▶ _ABOUT THIS TASK_: Here the job is to return only the lines of the material, exactly, from the first one to the line with "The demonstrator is".
--------------------------------
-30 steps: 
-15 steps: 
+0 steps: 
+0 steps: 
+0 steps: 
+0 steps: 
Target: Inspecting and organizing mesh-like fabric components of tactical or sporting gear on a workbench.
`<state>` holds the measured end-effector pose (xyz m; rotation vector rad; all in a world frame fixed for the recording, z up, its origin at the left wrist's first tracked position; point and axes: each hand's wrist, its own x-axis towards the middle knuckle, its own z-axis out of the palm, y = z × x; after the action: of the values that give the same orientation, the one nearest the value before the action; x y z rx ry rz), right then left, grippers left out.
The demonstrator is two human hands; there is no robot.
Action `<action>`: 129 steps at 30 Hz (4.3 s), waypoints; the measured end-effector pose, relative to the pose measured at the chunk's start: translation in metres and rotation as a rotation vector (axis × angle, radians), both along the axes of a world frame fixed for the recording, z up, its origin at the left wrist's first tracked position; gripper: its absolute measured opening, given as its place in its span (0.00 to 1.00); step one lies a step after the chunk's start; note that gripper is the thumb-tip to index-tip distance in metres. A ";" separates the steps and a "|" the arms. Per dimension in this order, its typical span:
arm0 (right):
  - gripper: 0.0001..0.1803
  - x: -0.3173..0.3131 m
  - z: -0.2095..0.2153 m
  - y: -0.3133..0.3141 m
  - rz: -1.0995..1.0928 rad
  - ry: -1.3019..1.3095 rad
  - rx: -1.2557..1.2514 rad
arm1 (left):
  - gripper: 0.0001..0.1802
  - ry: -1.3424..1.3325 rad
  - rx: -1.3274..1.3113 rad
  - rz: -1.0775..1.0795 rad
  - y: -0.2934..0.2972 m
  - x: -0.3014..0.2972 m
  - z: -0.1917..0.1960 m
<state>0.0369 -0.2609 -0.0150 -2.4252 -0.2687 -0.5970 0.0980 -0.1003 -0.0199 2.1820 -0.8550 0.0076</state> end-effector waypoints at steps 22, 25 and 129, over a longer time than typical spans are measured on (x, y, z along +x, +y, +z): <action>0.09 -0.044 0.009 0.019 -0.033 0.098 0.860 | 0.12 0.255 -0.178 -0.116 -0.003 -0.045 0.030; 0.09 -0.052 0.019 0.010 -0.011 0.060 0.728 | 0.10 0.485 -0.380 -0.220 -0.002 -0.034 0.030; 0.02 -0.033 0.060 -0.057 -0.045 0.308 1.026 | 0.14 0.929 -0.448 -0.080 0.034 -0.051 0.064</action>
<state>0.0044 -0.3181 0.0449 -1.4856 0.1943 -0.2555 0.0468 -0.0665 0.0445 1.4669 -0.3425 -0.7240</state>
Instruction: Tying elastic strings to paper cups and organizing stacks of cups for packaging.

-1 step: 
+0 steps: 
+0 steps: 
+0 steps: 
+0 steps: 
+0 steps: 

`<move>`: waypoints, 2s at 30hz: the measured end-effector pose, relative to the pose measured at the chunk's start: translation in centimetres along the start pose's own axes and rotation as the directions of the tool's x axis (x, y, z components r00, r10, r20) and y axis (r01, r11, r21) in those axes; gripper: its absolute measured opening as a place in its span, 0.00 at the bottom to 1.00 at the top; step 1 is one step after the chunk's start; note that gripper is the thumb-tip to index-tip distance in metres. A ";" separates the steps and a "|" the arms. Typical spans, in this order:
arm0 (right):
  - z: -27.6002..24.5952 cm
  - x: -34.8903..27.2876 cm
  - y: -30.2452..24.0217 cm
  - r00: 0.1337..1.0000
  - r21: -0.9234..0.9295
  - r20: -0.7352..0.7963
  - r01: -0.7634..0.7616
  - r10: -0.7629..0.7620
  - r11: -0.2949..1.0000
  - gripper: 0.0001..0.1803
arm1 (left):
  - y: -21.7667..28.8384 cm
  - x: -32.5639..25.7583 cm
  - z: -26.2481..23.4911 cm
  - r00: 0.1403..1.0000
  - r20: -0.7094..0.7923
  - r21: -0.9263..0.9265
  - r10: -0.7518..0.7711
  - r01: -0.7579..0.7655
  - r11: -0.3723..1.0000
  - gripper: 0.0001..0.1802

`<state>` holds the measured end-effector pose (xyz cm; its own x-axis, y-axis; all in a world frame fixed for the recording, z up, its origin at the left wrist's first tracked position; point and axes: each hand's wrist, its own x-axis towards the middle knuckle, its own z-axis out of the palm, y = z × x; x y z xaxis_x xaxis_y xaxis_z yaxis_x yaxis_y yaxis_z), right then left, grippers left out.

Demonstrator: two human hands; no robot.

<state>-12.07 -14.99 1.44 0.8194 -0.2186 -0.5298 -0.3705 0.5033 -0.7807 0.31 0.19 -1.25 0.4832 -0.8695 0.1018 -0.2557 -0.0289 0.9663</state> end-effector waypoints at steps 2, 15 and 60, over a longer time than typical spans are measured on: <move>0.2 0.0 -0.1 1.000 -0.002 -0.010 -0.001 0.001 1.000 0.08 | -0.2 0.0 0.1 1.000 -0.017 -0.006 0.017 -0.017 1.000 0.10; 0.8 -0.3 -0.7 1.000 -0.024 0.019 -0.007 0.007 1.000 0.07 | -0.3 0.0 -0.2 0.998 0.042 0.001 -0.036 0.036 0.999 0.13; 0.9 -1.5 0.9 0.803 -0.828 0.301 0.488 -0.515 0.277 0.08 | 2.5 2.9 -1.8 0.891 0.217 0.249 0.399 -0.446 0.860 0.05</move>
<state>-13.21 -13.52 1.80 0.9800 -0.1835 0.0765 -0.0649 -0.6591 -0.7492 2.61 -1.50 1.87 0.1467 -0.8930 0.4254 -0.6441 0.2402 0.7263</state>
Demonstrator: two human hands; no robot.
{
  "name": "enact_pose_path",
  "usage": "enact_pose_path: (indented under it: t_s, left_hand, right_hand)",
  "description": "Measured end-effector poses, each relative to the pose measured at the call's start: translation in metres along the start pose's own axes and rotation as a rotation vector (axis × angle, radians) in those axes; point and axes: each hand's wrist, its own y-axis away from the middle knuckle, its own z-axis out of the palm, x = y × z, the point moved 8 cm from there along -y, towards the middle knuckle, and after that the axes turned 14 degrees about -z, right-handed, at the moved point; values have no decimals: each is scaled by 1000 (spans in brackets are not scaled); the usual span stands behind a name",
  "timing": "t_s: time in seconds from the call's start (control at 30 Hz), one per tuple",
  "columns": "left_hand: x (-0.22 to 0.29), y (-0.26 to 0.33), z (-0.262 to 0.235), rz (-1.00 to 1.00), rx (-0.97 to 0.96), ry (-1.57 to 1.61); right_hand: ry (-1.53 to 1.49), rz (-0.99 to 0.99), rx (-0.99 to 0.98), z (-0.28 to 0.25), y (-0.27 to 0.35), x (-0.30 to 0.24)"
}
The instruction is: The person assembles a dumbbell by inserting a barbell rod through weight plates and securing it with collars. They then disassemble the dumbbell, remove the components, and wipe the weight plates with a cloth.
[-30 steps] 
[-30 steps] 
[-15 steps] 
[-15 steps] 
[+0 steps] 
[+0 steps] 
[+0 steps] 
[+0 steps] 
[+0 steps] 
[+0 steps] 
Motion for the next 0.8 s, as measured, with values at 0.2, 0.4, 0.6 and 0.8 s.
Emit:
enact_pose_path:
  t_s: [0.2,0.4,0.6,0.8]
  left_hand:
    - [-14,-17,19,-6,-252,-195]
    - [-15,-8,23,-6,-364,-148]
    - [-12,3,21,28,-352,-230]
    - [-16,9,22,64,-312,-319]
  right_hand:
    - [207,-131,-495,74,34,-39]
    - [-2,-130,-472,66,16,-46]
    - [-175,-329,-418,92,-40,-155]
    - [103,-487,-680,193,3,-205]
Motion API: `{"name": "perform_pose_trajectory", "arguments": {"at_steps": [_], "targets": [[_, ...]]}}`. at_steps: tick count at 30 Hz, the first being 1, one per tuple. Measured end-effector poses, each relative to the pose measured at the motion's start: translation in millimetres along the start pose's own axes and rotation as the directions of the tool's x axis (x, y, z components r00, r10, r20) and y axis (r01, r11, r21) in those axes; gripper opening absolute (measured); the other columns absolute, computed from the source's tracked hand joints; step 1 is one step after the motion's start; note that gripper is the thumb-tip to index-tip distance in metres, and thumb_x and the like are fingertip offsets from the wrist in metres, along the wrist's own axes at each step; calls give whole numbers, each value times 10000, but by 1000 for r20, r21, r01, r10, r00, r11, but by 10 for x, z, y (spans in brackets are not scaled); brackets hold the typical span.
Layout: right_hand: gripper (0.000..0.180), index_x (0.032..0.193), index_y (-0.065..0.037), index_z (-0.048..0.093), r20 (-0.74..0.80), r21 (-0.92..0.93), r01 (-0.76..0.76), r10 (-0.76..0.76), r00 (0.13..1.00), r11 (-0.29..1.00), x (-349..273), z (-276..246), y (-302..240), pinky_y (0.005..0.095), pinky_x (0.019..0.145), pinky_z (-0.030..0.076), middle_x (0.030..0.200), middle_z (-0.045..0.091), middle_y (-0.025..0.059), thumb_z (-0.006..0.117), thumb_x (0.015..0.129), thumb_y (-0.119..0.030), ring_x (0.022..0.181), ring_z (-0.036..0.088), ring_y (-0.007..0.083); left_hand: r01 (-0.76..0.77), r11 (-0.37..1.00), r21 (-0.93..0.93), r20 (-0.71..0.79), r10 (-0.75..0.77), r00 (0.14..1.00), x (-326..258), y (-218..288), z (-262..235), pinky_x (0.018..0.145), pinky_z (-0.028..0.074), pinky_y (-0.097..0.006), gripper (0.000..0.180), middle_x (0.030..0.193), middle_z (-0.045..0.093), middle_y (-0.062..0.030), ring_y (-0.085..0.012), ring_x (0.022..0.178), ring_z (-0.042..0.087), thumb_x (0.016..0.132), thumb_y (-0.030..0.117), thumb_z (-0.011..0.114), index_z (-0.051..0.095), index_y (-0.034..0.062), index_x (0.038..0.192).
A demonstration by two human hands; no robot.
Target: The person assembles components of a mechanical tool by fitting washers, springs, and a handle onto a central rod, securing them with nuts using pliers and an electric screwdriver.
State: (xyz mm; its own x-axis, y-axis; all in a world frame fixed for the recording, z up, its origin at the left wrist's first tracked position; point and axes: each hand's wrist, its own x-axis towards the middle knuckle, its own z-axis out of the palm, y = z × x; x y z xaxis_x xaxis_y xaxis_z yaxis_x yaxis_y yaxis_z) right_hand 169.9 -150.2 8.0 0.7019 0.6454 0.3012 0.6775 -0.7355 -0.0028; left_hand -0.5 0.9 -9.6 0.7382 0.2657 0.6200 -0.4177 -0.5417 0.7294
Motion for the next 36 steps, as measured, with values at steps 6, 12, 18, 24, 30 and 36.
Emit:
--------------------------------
▶ _REPLY_:
-30 steps: 
-15 steps: 
+0 steps: 
+0 steps: 
+0 steps: 
+0 steps: 
Target: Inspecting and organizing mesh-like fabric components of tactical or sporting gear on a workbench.
`<state>` holds the measured end-effector pose (xyz m; rotation vector rad; all in a world frame fixed for the recording, z up, its origin at the left wrist's first tracked position; point and axes: each hand's wrist, its own x-axis towards the middle knuckle, its own z-axis out of the palm, y = z × x; after the action: of the values that give the same orientation, the one nearest the value before the action; x y z rx ry rz), right then left, grippers left out.
The demonstrator is two human hands; there is no robot.

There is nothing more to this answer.